▶ _EXERCISE DIRECTIONS_
Print the lines of the data, starting with the first, up to and including the line where "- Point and" appears.

BEGIN DATASET CONTENT

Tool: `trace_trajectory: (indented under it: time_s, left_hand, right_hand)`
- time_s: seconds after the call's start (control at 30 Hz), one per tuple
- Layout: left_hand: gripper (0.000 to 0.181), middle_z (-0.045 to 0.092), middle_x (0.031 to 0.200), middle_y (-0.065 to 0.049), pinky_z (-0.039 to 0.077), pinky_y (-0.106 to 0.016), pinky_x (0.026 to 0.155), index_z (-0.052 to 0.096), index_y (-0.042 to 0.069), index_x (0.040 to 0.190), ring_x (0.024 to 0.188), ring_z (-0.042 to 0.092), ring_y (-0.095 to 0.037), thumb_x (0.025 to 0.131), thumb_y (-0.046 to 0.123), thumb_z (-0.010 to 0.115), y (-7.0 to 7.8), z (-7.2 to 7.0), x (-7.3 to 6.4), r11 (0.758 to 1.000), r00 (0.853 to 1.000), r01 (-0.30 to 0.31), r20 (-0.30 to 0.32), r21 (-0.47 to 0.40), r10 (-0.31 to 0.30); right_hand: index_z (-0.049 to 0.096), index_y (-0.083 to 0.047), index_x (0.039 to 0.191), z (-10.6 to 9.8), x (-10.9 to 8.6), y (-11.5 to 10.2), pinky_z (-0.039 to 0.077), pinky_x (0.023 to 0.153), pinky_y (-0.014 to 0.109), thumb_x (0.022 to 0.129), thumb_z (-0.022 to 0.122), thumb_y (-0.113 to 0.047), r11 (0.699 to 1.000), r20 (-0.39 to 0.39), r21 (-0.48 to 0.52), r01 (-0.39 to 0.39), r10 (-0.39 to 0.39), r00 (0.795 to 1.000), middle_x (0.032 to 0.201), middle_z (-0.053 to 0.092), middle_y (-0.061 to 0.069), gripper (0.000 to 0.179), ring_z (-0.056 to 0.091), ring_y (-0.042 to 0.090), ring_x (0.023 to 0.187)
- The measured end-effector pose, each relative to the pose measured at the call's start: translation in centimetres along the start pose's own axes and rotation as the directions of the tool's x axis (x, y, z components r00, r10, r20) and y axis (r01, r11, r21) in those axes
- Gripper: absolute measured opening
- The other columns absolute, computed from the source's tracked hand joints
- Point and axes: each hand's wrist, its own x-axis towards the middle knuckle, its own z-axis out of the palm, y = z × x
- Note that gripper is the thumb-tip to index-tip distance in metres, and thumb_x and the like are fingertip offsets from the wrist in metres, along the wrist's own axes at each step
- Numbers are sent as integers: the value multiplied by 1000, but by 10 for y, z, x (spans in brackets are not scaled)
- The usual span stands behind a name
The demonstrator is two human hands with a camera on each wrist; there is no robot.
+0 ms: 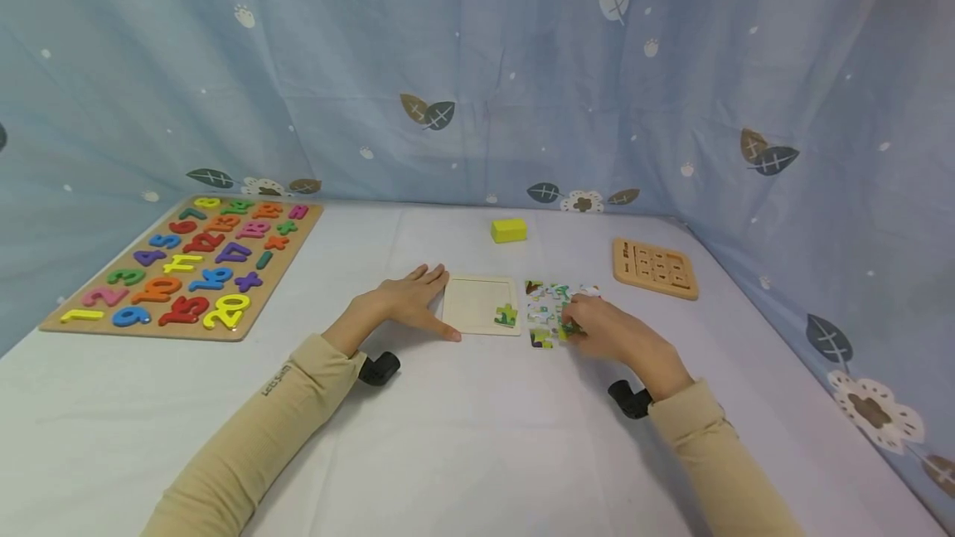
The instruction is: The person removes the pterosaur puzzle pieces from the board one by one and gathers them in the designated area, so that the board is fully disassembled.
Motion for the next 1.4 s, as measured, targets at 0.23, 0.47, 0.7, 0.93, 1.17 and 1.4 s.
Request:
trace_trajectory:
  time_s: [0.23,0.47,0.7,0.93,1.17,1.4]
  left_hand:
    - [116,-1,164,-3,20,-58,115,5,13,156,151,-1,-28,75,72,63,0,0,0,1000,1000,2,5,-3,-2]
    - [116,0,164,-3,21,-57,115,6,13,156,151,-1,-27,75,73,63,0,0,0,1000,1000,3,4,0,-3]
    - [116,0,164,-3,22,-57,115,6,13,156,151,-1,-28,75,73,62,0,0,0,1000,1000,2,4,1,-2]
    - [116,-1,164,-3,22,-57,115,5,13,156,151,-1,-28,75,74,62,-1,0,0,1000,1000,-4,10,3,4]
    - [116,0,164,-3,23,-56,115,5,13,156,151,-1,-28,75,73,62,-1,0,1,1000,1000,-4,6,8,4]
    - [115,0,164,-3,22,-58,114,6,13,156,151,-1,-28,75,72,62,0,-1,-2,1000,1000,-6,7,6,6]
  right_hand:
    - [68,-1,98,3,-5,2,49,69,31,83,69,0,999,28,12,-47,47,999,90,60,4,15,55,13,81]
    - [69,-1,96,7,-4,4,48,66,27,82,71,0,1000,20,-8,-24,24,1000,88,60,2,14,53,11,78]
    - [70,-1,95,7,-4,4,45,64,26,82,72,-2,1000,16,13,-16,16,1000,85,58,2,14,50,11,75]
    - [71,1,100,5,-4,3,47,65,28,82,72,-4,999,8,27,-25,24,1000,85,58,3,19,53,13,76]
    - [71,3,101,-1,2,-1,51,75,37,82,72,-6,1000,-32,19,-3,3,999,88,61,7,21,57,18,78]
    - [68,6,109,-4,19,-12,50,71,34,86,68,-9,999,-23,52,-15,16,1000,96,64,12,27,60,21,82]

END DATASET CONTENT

▶ _ANSWER TO THE PROBLEM_
Tool: `trace_trajectory: (indented under it: time_s, left_hand, right_hand)`
- time_s: seconds after the call's start (control at 30 Hz), one per tuple
- Layout: left_hand: gripper (0.000 to 0.181), middle_z (-0.045 to 0.092), middle_x (0.031 to 0.200), middle_y (-0.065 to 0.049), pinky_z (-0.039 to 0.077), pinky_y (-0.106 to 0.016), pinky_x (0.026 to 0.155), index_z (-0.052 to 0.096), index_y (-0.042 to 0.069), index_x (0.040 to 0.190), ring_x (0.024 to 0.188), ring_z (-0.042 to 0.092), ring_y (-0.095 to 0.037), thumb_x (0.025 to 0.131), thumb_y (-0.046 to 0.123), thumb_z (-0.010 to 0.115), y (-7.0 to 7.8), z (-7.2 to 7.0), x (-7.3 to 6.4), r11 (0.758 to 1.000), r00 (0.853 to 1.000), r01 (-0.30 to 0.31), r20 (-0.30 to 0.32), r21 (-0.47 to 0.40), r10 (-0.31 to 0.30); right_hand: index_z (-0.049 to 0.096), index_y (-0.083 to 0.047), index_x (0.039 to 0.191), z (-10.6 to 9.8), x (-10.9 to 8.6), y (-11.5 to 10.2), pinky_z (-0.039 to 0.077), pinky_x (0.023 to 0.153), pinky_y (-0.014 to 0.109), thumb_x (0.022 to 0.129), thumb_z (-0.022 to 0.122), thumb_y (-0.113 to 0.047), r11 (0.699 to 1.000), r20 (-0.39 to 0.39), r21 (-0.48 to 0.52), r01 (-0.39 to 0.39), r10 (-0.39 to 0.39), r00 (0.795 to 1.000), middle_x (0.032 to 0.201), middle_z (-0.053 to 0.092), middle_y (-0.061 to 0.069), gripper (0.000 to 0.179), ring_z (-0.056 to 0.091), ring_y (-0.042 to 0.090), ring_x (0.023 to 0.187)
- The measured end-effector pose, each relative to the pose measured at the call's start: translation in centimetres along the start pose's own axes and rotation as the directions of the tool's x axis (x, y, z components r00, r10, r20) and y axis (r01, r11, r21) in those axes
- Gripper: absolute measured opening
- The other columns absolute, computed from the source's tracked hand joints
- Point and axes: each hand's wrist, its own x-axis towards the middle knuckle, its own z-axis out of the palm, y = z × x

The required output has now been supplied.